林书记如果在汇报,就是最好的结果了,林书记不会拿手机,秘书接到电话,也不敢打扰林书记的汇报,只能写一张纸条摆到林书记的面前。
林书记扫一眼,会立即把纸条交陆皓明。
那么,陆皓明就只能起身。他就要调动政法委书记,公安局长,而这些人都坐在会议室。陆就不得不派秘书找这些人。

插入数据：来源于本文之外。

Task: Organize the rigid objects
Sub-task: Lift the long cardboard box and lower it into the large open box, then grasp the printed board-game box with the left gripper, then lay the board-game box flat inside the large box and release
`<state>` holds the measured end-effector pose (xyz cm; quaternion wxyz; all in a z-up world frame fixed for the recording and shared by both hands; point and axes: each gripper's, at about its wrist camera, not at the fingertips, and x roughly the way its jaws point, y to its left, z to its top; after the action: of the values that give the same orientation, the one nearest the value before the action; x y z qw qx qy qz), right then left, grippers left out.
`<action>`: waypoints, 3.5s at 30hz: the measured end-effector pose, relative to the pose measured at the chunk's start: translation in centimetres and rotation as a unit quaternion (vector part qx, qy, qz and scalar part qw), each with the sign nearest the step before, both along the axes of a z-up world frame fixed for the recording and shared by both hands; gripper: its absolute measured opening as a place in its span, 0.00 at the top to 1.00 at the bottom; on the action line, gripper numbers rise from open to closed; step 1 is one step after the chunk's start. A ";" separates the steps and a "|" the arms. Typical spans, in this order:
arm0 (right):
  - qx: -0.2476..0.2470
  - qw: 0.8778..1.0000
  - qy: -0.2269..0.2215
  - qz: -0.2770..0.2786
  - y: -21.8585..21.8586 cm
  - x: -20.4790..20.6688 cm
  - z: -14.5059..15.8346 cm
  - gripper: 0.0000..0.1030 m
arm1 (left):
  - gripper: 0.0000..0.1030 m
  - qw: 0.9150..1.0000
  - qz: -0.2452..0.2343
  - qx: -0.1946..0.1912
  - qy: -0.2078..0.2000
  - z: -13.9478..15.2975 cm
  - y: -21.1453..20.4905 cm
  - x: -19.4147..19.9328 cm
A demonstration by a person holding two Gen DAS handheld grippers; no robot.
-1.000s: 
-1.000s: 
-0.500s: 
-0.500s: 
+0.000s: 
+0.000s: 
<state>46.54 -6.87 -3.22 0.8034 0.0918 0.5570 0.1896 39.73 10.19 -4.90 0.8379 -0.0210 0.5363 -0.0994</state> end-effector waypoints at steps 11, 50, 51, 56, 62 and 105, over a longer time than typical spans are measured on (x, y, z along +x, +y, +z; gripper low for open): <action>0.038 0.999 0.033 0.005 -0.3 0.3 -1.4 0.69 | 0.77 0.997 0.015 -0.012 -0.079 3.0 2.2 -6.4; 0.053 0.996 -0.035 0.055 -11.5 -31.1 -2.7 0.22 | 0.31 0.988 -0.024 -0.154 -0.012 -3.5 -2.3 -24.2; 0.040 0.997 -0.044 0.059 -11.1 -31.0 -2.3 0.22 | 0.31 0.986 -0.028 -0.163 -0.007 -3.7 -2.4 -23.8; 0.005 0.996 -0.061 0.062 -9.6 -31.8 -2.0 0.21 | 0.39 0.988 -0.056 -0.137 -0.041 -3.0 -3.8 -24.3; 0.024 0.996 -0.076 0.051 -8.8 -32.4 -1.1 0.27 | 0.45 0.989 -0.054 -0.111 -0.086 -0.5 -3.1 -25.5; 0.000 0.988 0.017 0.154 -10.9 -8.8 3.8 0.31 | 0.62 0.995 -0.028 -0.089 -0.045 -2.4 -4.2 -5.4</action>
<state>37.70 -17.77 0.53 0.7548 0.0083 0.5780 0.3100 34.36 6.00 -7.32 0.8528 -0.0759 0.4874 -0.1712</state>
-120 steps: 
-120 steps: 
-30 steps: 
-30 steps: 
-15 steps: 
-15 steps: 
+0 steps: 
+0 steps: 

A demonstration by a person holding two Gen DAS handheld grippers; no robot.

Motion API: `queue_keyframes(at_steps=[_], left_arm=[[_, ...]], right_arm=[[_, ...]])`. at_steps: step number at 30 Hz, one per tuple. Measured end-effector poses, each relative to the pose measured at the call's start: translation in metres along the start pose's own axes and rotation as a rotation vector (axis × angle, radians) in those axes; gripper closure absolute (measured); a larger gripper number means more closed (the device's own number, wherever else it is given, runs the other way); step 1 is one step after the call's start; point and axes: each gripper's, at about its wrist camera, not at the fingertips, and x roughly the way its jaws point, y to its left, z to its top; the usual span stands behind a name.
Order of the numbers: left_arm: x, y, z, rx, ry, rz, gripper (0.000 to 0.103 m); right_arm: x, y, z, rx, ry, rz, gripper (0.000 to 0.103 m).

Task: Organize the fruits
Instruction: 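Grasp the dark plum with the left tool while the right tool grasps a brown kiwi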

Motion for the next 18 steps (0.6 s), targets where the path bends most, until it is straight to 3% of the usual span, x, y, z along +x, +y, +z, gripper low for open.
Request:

你想想,这么一个严肃的会议,不断有人出出进进,还尊不尊重周书记?一省之最高领导来了,你们离席的离席,走动的走动,像个会议?
但陆皓明不调动这些人,又不行。
而且,他作为市长,长时间不坐到会议室,也是一种怪现象。
反正,只要出事,这会议就会开得稀糟,周书记对上州就大为不满,陆这个人的升职就会泡汤。
鲁欣不禁得意地笑了。
他给齐怀仁打了一个电话,说:“你听着,不要回话。什么时间,你打电话给林书记,我会发短信给你。”
挂了这个电话,他一个人在办公室踱来踱去。
这日子太漫长了。他恨不得天地顿暗,一下就过渡到那个开会时间。
林一亮开始汇报,他就把早就拟好的短信,按一下发送键。接着,好好的会议就乱了。
他幸福地笑了。
笑了之后,他又感到很无聊,特别无聊。这等于中了一个亿,但要戴副墨镜去领奖。
快乐不能与人分享,还要严守机密,这才是世界上最无聊的快乐。